A book, A play, A Cat...

I feel like I am back with the living. Loss of my little dog really knocked us around. People who don't love dogs won't understand that, others will. To lose a loving creature who was never more than a metre away from me for over 15 years old makes me feel like I lost a limb.  But life goes on and he is now safely within my memory where he will stay forever.

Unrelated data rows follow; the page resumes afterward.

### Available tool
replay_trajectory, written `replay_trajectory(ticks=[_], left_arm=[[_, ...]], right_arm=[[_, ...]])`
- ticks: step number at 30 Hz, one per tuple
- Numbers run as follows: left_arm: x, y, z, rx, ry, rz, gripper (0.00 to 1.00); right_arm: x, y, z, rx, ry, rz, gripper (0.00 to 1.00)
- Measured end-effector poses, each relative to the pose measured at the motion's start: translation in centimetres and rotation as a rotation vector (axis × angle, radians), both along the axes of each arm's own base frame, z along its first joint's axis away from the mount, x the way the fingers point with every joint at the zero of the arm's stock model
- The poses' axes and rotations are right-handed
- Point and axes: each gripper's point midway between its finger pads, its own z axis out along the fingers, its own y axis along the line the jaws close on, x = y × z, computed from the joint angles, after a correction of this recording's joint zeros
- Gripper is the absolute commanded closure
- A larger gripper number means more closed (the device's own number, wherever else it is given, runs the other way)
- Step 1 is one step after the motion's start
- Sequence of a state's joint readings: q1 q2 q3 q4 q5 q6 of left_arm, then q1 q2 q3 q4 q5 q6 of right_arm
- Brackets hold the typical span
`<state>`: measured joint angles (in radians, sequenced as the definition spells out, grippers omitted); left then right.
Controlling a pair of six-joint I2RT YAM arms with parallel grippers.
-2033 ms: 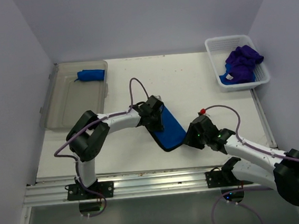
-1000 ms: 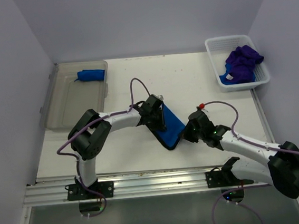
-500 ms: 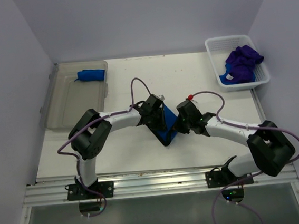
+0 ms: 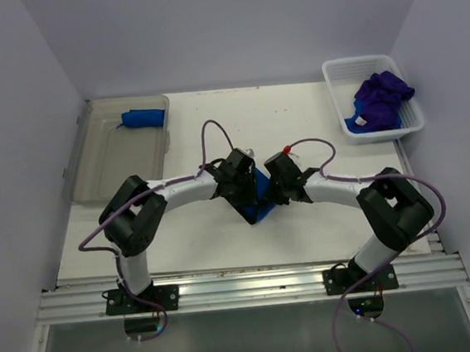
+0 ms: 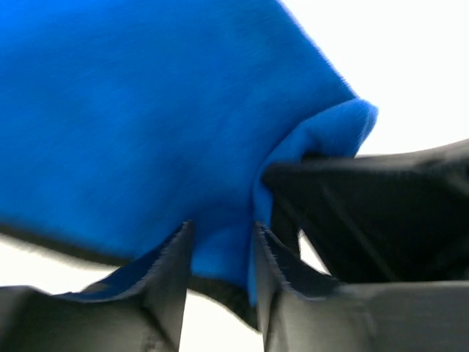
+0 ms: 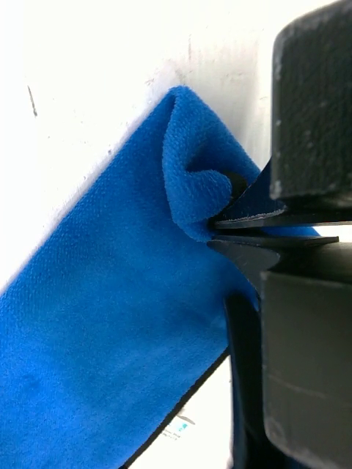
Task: Roll the towels
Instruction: Roll the towel
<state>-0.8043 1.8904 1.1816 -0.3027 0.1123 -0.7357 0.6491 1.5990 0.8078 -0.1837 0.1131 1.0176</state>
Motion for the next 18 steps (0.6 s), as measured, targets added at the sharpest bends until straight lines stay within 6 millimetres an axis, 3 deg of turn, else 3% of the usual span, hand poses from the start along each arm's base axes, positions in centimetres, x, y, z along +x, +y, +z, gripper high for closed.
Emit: replay_trajectory(ticks=[3, 7, 11, 13, 18], left_arm=[[0.1, 1.8, 1.1, 0.059, -0.025, 0.032, 0.55], [0.9, 3.7, 4.5, 0.075, -0.097, 0.091, 0.55], [0.9, 4.4, 7.2, 0.021, -0.149, 0.129, 0.63], [-0.2, 4.6, 7.4, -0.032, -0.146, 0.13, 0.69], [-3.5, 3.9, 5.4, -0.154, -0.069, 0.099, 0.77]], right_arm=[[0.3, 0.2, -0.2, 0.002, -0.002, -0.001, 1.0], [0.7, 0.6, -0.2, 0.007, -0.005, 0.0, 1.0], [1.2, 1.1, -0.2, 0.018, -0.011, 0.003, 1.0], [1.4, 1.3, -0.2, 0.02, -0.012, 0.005, 1.0], [1.4, 1.4, -0.2, 0.022, -0.012, 0.013, 1.0]])
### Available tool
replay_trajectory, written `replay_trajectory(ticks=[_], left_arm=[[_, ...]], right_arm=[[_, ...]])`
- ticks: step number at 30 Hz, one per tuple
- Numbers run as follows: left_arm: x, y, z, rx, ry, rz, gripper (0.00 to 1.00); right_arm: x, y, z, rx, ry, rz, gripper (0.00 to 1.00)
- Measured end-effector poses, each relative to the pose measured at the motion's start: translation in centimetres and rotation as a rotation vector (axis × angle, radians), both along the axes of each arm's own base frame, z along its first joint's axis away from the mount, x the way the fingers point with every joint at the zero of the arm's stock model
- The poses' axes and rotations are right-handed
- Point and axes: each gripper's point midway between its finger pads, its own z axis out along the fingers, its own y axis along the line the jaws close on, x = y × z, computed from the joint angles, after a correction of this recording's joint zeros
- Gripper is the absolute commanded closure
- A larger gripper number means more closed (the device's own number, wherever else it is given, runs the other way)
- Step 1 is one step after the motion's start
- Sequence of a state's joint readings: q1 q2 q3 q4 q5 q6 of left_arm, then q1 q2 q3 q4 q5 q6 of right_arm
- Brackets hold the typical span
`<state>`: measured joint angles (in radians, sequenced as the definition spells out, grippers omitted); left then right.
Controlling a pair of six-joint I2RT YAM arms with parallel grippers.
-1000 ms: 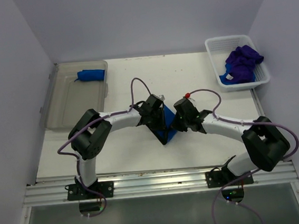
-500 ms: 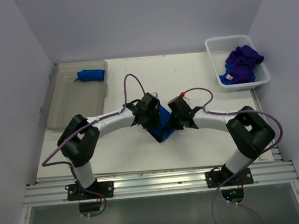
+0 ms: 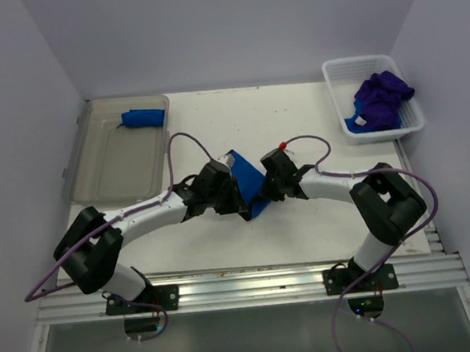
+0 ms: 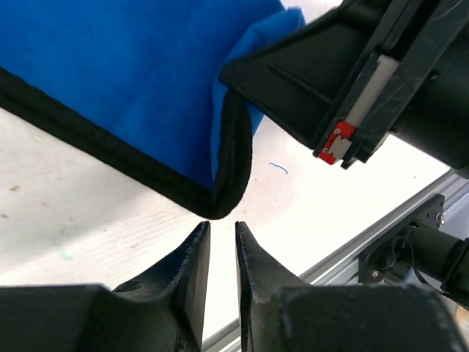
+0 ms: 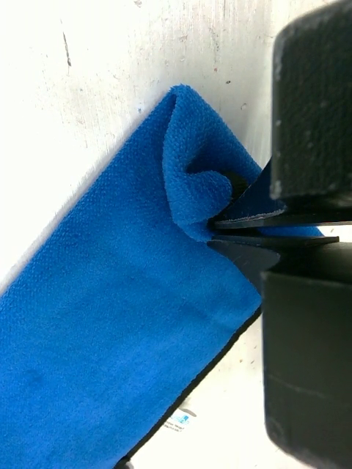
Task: Roll the towels
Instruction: Roll the towel
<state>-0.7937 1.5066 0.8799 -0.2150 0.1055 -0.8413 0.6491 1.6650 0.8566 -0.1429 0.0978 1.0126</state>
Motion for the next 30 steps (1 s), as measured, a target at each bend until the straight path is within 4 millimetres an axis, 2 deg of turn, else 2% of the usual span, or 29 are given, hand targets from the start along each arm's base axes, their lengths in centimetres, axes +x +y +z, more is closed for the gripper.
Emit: replay_trajectory(ticks=[2, 4, 11, 16, 22, 26, 30], left_arm=[[-0.6, -0.5, -0.7, -0.021, 0.022, -0.007, 0.79], [-0.3, -1.4, -1.0, -0.05, 0.02, -0.011, 0.8], [0.7, -3.4, -0.7, -0.14, -0.007, -0.014, 0.82], [1.0, -3.5, -0.8, -0.144, -0.016, -0.005, 0.82], [1.0, -3.1, -2.1, -0.11, 0.001, 0.01, 0.82], [1.1, -3.5, -0.7, -0.151, -0.037, 0.001, 0.81], [0.3, -4.7, 1.7, -0.215, -0.093, -0.042, 0.82]], right_arm=[[0.0, 0.1, 0.0, 0.003, 0.002, 0.003, 1.0], [0.0, 0.1, 0.0, 0.003, 0.002, 0.007, 1.0], [0.0, 0.2, 0.1, -0.002, 0.007, 0.016, 1.0], [-0.1, 0.1, 0.1, -0.006, 0.007, 0.022, 1.0], [-0.1, 0.1, 0.3, -0.017, 0.007, 0.039, 1.0], [-0.1, 0.1, 0.4, -0.024, 0.008, 0.047, 1.0], [-0.1, 0.1, 0.5, -0.026, 0.008, 0.05, 1.0]])
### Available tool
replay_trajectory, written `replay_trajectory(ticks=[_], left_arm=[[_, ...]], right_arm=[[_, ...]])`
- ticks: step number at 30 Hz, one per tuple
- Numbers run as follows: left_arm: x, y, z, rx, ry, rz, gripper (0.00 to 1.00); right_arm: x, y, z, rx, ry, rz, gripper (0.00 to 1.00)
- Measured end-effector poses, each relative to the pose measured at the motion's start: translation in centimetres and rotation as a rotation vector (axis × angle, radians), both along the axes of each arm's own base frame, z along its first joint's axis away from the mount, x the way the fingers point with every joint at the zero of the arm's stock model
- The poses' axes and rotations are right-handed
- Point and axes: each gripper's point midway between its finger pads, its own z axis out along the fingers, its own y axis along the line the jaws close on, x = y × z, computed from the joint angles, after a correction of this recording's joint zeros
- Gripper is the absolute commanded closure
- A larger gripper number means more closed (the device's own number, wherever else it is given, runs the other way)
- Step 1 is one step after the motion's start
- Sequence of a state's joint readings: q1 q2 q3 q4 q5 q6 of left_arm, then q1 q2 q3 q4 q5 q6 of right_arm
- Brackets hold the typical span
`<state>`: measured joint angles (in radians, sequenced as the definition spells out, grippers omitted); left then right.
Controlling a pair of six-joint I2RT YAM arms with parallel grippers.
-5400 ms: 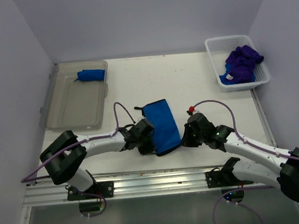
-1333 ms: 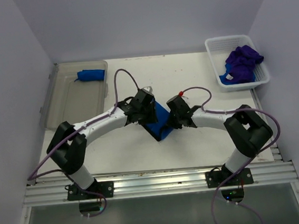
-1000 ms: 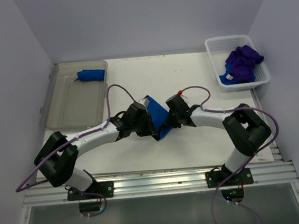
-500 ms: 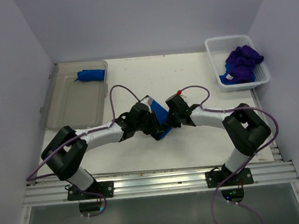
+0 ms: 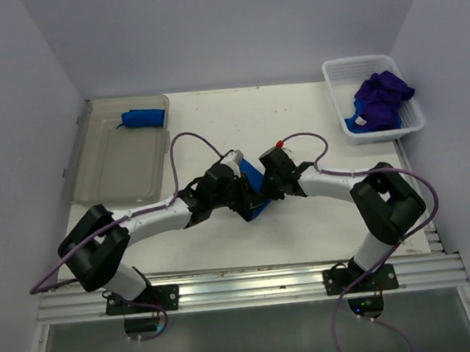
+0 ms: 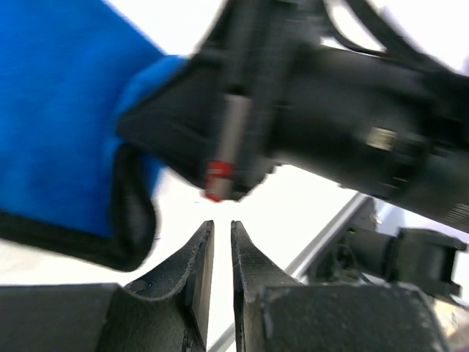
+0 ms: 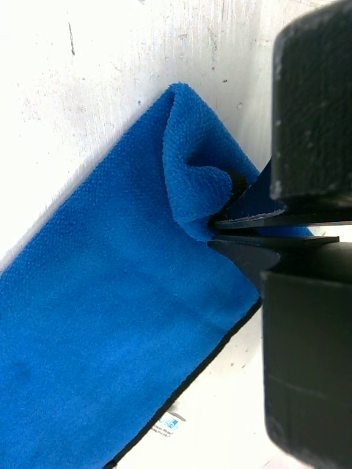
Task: Roll the towels
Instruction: Roll the towel
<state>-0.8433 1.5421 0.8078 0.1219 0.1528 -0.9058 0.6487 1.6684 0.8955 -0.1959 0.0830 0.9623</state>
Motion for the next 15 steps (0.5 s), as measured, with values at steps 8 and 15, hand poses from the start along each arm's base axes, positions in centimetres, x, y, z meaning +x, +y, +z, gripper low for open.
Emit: replay_trajectory(ticks=[8, 15], left_arm=[[-0.7, -1.6, -0.9, -0.004, -0.005, -0.06, 0.84], [1.2, 0.6, -4.0, 0.071, 0.03, -0.013, 0.84]], right_arm=[[0.0, 0.0, 0.0, -0.002, 0.001, 0.002, 1.0], [-0.2, -0.1, 0.4, -0.002, -0.001, 0.011, 0.9]])
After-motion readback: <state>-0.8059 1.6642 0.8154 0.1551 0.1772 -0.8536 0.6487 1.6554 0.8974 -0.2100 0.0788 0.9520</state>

Onwards and upwards to books. Our book group is reading
A Little Life. I was looking forward to it because the hype around this book has been intense. But my word it is long. Too long. This author is so wordy. I think the story is interesting. We follow the lives of four boys, one of which was badly abused by the brothers as he grew up an orphan. Jude is a very bright boy and goes on to study law as an adult but he is extremely emotionally damaged due to childhood abuse. JB is a friend who grows up to be an artist of renown. Other friends Malcolm and Willem are also featured. The friendship begins in their teens and through adulthood we go. I admit I am only 35% of the way through this so I continue to read this book on my kindle as well as listen to the narrative on audio. The editor in me wants to slash and burn. The author makes a point. He then goes on to make it again....and again.... and again.  Then the point is explained. I am finding it a tedious read but I do want to know what happens to them.  I enjoy hearing what these boys get up to in their life but the writing does drive me mad at times. I will persevere for another few days. I can't promise to finish it but I am giving it my best as we discuss it on the last Wednesday of the month.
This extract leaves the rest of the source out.